**What the task asks**
Find every line below where the string "moved" shows up, and copy those lines.

**Data in this exercise**

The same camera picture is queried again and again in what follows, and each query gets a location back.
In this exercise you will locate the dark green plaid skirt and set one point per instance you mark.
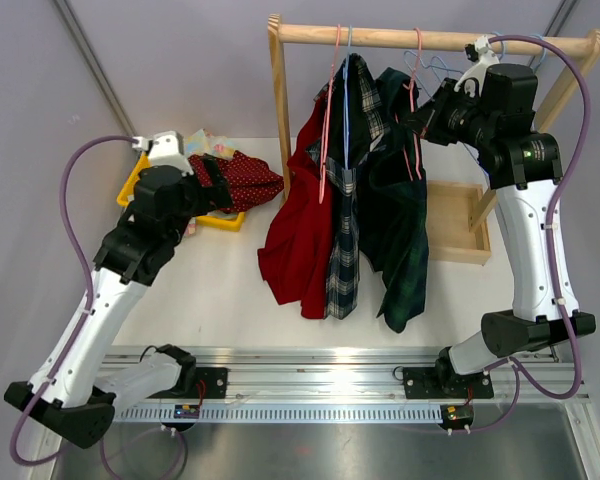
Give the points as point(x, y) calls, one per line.
point(392, 211)

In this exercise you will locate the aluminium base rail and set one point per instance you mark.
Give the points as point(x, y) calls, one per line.
point(335, 385)

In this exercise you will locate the yellow plastic tray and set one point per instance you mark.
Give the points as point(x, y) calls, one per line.
point(130, 190)

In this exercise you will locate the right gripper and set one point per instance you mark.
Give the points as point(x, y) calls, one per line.
point(428, 120)

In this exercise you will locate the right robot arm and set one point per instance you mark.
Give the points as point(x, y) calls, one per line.
point(494, 115)

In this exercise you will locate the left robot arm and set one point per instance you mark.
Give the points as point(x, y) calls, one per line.
point(66, 395)

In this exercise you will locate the blue hanger with plaid skirt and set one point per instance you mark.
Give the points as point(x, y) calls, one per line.
point(345, 110)

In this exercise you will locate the red polka dot skirt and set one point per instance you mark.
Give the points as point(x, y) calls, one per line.
point(250, 180)

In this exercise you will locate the navy white plaid skirt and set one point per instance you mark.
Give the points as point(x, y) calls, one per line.
point(368, 129)

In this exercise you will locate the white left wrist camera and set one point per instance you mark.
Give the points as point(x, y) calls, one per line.
point(162, 149)

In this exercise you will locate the blue hanger with dotted skirt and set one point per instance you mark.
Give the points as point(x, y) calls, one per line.
point(436, 66)

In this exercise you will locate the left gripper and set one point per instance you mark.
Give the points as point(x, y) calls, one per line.
point(216, 195)

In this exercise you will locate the wooden clothes rack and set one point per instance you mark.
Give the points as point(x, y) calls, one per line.
point(459, 201)

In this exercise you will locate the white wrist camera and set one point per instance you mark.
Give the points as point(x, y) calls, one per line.
point(162, 149)
point(482, 56)

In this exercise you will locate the pastel floral skirt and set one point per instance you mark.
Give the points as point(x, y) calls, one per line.
point(200, 143)

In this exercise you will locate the pink hanger with green skirt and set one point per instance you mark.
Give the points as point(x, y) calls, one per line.
point(412, 101)

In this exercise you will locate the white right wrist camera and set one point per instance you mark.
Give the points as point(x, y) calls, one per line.
point(482, 56)

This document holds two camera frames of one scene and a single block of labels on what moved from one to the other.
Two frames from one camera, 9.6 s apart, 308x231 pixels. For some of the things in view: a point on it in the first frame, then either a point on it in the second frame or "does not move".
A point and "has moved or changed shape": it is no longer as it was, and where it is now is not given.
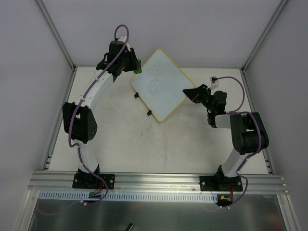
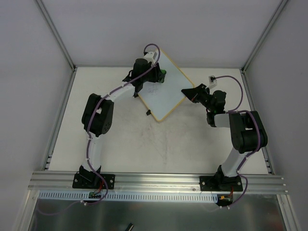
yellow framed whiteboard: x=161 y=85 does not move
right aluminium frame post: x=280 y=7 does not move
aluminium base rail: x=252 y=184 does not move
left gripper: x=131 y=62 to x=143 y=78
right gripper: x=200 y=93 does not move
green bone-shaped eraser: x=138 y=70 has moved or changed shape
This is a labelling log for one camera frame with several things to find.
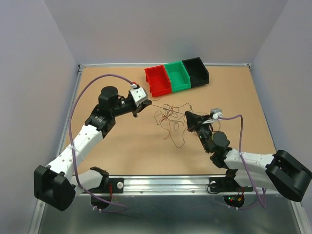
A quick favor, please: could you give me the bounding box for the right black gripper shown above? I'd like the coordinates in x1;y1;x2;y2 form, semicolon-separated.
187;110;213;153

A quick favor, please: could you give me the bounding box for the grey thin wire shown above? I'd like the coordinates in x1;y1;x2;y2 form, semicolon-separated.
148;97;188;149

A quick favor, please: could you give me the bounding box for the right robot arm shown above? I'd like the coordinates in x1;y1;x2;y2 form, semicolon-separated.
185;109;312;202

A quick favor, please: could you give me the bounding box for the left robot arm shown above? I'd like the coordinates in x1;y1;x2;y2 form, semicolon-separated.
34;84;152;211

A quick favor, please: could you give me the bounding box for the red plastic bin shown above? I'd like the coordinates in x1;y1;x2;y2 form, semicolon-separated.
144;65;172;97

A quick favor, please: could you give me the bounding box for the green plastic bin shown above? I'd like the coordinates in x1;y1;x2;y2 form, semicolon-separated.
164;61;191;92

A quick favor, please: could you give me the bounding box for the black plastic bin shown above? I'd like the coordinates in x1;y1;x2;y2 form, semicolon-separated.
182;57;210;88

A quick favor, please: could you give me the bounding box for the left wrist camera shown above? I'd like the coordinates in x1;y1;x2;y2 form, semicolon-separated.
130;84;148;107

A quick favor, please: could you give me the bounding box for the aluminium front rail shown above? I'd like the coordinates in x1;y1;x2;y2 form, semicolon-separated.
39;173;300;196

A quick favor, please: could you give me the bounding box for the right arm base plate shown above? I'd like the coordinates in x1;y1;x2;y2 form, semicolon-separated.
209;176;254;193

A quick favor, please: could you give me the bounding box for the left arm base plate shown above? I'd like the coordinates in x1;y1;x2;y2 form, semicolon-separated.
86;177;124;194

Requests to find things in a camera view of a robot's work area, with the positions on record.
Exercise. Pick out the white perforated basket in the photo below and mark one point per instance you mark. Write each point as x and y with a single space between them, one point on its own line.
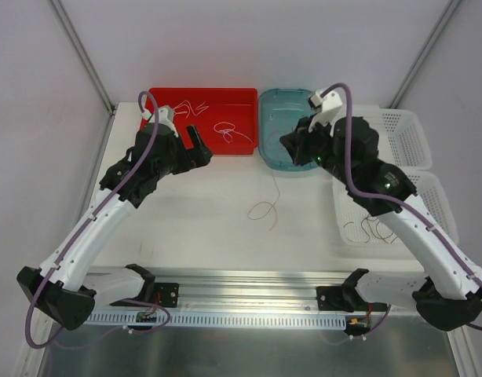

**Solved exercise**
This document holds two camera frames of one scene and a single block of labels on what moved from one to the other.
A point and "has moved or changed shape": it is no longer as it was, and where it is now is not given.
green bone-shaped eraser: x=138 y=70 has moved or changed shape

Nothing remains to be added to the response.